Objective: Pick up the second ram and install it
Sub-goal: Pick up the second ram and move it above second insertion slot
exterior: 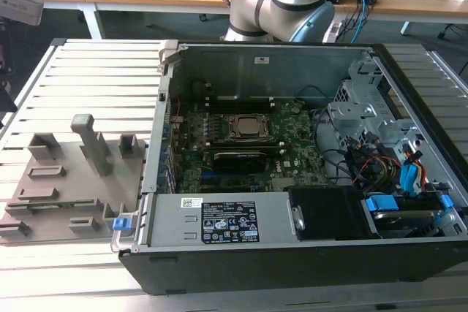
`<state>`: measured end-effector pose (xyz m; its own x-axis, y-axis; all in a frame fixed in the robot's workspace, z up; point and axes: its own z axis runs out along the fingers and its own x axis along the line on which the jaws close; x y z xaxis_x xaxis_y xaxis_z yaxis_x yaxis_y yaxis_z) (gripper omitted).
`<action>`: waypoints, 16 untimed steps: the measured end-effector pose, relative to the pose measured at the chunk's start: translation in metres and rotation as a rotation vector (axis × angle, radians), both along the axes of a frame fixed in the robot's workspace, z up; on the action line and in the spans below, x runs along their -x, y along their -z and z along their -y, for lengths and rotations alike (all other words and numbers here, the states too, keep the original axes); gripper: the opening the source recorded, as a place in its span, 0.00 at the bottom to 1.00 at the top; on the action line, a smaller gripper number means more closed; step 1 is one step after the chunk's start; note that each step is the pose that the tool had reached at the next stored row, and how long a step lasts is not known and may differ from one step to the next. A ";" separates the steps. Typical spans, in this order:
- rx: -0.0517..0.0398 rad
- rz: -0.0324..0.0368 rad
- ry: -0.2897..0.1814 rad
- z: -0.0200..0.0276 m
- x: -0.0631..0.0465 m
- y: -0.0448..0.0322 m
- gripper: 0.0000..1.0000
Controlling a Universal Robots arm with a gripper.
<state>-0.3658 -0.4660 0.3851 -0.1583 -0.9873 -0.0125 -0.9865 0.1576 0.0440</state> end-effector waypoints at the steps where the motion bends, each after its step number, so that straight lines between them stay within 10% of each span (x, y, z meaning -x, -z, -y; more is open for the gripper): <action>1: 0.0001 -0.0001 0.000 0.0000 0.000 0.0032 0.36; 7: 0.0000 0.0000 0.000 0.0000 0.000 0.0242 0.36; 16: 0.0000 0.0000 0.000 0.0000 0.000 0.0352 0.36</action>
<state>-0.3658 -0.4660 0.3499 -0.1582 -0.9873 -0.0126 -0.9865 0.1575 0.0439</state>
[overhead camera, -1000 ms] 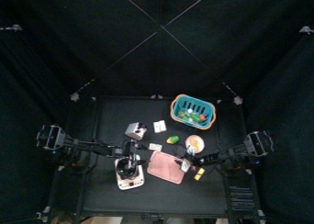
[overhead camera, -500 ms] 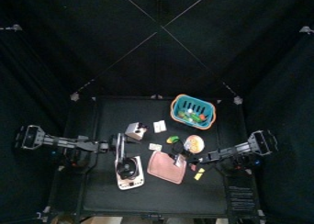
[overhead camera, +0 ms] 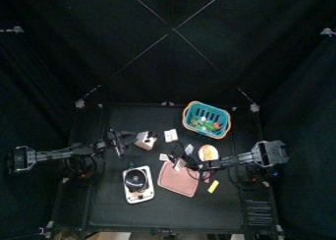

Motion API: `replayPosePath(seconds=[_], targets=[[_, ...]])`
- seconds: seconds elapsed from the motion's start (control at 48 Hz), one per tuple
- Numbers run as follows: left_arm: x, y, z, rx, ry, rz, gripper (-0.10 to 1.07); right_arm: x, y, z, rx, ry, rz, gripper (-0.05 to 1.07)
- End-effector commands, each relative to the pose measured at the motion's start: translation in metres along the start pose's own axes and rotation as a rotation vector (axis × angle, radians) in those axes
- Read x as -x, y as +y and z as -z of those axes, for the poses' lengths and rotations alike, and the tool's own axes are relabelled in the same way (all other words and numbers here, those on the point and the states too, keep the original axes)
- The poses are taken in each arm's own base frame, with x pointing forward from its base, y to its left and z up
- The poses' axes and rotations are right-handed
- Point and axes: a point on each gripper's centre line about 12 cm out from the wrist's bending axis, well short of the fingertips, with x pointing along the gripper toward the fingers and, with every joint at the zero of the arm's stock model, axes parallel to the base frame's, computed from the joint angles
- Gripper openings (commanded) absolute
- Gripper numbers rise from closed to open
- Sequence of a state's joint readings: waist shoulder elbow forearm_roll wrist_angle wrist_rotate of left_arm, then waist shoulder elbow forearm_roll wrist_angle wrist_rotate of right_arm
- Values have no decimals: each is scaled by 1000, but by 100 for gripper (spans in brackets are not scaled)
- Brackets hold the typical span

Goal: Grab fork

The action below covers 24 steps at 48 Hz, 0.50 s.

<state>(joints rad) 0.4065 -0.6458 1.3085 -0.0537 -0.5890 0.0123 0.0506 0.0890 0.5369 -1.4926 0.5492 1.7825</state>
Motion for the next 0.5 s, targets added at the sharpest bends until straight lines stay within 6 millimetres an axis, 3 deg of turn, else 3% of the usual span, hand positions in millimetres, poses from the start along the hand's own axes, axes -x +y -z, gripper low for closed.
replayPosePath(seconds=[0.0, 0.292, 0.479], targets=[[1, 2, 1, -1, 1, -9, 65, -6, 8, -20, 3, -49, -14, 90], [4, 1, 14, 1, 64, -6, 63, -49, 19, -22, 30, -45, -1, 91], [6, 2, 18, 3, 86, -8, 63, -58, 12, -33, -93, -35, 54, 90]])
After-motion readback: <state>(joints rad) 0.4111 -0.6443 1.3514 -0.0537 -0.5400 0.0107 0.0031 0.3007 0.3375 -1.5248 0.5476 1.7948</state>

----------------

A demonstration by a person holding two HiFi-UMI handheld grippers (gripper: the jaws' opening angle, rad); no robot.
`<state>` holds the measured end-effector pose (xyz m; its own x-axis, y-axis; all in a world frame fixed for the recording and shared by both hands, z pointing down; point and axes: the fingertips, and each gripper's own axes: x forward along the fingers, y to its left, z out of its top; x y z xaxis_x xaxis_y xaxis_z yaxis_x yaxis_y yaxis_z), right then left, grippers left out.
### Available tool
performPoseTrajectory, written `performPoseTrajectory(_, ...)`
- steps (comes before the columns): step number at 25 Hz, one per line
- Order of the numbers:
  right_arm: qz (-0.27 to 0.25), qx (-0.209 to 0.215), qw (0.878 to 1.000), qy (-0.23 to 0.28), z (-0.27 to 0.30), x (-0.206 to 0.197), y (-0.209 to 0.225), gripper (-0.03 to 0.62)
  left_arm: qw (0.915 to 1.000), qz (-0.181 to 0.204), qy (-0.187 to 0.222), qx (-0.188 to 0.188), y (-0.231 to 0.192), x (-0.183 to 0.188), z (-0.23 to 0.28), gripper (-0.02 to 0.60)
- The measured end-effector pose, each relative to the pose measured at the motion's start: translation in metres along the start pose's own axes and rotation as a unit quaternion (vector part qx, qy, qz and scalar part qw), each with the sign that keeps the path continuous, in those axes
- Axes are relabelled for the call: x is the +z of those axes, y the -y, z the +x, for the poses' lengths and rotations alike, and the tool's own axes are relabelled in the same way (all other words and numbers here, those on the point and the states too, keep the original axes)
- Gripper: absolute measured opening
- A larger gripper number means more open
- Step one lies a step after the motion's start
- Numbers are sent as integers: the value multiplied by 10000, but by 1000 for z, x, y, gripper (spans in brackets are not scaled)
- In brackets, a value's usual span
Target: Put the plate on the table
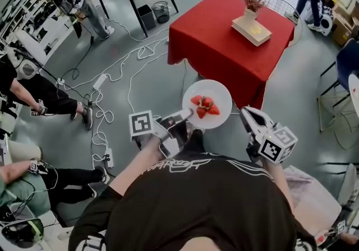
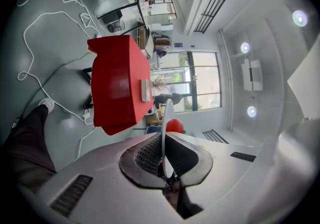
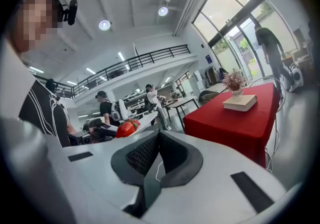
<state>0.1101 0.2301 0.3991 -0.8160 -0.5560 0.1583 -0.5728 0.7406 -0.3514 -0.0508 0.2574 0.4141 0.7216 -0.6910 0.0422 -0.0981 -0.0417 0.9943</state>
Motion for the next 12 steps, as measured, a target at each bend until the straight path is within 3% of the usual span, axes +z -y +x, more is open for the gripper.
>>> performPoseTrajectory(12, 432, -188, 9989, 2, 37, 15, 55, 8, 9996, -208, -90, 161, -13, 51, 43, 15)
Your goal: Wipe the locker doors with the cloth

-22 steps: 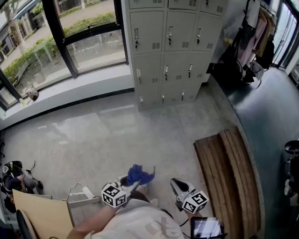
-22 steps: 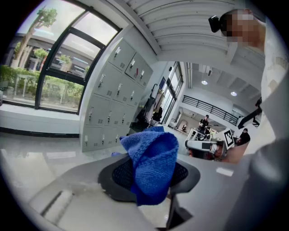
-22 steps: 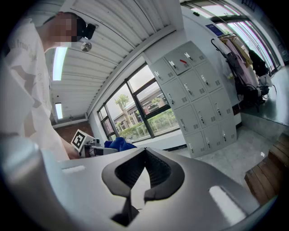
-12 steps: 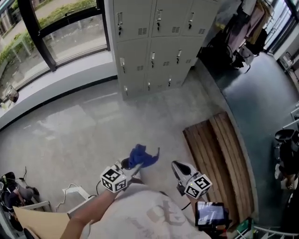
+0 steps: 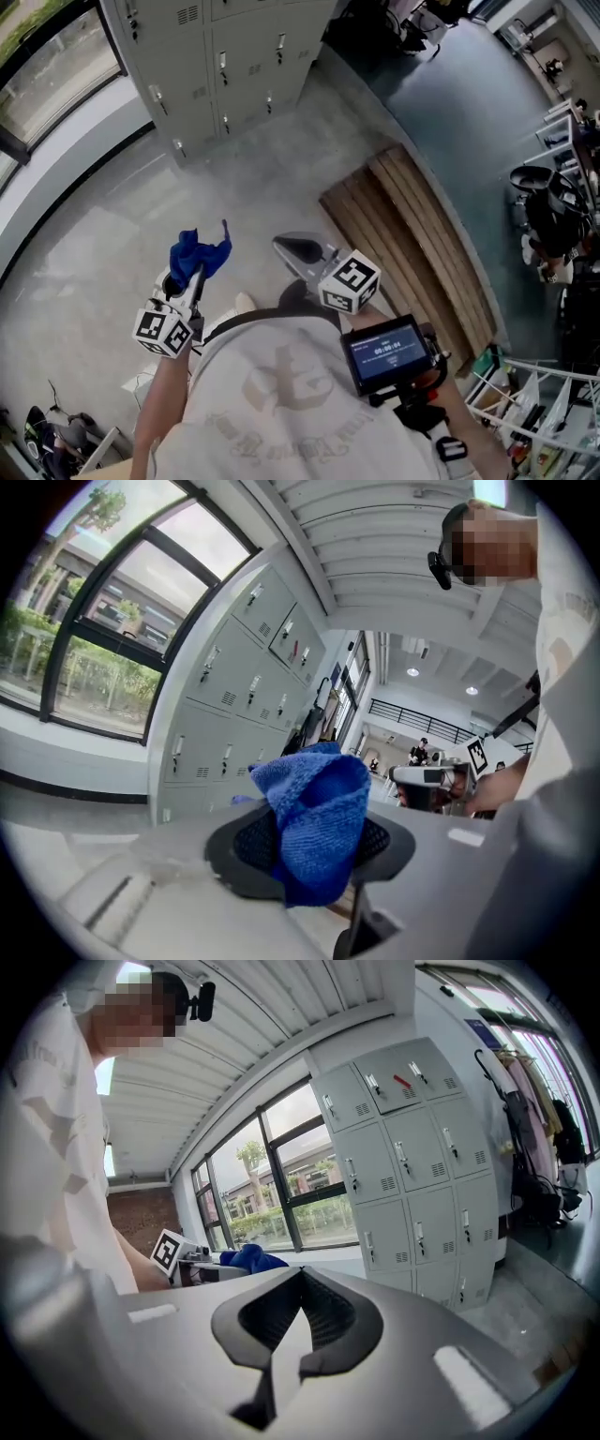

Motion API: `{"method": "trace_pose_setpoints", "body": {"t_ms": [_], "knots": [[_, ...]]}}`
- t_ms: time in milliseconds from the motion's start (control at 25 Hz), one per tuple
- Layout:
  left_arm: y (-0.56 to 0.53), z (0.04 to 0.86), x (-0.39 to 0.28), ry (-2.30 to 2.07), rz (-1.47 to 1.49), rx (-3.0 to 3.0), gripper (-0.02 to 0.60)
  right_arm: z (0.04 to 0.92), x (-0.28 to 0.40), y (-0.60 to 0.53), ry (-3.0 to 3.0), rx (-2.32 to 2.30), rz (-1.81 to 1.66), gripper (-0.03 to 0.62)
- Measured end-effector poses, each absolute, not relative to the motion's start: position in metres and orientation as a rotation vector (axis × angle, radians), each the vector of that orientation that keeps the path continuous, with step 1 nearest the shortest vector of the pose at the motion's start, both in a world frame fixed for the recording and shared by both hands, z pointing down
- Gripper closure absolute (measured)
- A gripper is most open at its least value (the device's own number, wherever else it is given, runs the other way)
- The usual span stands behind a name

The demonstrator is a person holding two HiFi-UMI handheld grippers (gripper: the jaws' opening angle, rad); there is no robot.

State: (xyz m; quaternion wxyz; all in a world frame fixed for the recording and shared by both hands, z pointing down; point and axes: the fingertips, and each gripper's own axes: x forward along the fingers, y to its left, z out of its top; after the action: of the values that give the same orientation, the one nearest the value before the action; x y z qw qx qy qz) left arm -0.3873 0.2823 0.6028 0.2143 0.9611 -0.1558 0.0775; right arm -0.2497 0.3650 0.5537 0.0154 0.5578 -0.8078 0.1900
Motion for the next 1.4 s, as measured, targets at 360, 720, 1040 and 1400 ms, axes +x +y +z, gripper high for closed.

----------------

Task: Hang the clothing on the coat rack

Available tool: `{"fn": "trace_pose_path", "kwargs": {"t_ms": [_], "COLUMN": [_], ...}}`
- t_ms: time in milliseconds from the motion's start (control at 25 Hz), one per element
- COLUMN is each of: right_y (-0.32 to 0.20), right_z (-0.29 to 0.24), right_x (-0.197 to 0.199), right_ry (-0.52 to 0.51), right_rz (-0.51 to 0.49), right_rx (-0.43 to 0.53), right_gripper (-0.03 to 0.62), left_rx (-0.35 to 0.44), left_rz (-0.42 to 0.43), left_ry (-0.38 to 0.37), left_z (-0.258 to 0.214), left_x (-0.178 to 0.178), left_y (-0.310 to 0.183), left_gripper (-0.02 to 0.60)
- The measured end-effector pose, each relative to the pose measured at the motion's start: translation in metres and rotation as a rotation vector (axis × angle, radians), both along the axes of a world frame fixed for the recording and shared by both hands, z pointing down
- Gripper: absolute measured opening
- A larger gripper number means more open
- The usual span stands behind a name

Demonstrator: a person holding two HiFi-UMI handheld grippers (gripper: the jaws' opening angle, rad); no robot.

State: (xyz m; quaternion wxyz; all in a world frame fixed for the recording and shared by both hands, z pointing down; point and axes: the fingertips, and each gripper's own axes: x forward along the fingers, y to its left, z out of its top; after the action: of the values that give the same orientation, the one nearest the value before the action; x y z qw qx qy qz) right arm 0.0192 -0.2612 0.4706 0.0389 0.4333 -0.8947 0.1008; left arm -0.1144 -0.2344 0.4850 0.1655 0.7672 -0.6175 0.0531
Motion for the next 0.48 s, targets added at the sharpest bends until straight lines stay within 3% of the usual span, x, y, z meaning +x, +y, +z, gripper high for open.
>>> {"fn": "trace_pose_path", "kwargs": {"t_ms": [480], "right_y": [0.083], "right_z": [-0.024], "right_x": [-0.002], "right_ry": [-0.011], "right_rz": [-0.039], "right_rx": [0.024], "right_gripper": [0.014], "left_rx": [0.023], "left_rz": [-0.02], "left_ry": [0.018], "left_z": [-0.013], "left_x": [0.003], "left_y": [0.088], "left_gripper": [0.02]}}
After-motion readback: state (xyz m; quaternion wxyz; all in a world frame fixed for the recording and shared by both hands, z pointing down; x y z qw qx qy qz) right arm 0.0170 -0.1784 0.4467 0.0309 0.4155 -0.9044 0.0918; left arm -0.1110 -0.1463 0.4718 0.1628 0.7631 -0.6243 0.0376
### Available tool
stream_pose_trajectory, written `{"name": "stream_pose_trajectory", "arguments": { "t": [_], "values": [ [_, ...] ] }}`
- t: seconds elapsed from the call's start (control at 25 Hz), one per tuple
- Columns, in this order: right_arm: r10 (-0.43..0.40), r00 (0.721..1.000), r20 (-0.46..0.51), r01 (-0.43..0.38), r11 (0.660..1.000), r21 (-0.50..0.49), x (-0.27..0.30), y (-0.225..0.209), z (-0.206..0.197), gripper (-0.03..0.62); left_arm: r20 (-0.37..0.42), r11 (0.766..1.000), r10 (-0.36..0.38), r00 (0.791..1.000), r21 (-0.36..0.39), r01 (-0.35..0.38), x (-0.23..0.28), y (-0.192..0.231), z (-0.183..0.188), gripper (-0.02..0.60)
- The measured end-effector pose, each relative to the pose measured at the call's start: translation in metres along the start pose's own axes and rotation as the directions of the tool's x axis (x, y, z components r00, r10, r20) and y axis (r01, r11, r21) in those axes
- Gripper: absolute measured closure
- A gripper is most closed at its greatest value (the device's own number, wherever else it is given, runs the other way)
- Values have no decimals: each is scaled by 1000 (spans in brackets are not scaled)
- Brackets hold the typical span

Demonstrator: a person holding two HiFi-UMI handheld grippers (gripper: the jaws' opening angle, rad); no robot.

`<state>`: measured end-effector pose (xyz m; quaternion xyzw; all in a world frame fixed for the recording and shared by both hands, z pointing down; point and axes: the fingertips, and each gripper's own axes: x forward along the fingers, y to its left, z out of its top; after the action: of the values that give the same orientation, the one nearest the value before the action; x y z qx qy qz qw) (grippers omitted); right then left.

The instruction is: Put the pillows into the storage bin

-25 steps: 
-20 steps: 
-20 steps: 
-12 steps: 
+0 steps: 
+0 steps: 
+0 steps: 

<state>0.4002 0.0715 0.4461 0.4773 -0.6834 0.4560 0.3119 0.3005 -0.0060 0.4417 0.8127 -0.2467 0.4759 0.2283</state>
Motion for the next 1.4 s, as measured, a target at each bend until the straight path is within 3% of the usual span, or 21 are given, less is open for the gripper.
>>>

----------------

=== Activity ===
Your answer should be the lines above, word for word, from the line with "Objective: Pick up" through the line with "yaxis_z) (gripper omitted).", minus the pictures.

=== Solved exercise ===
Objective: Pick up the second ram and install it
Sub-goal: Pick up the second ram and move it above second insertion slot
exterior: 
`<state>`: measured end-effector pose (xyz m; its own x-axis, y-axis; all in a frame fixed in the robot's workspace, z up; point and axes: its own z axis runs out along the fingers and its own x axis along the line on which the jaws close; x y z xaxis_x xaxis_y xaxis_z yaxis_x yaxis_y yaxis_z) (gripper omitted).

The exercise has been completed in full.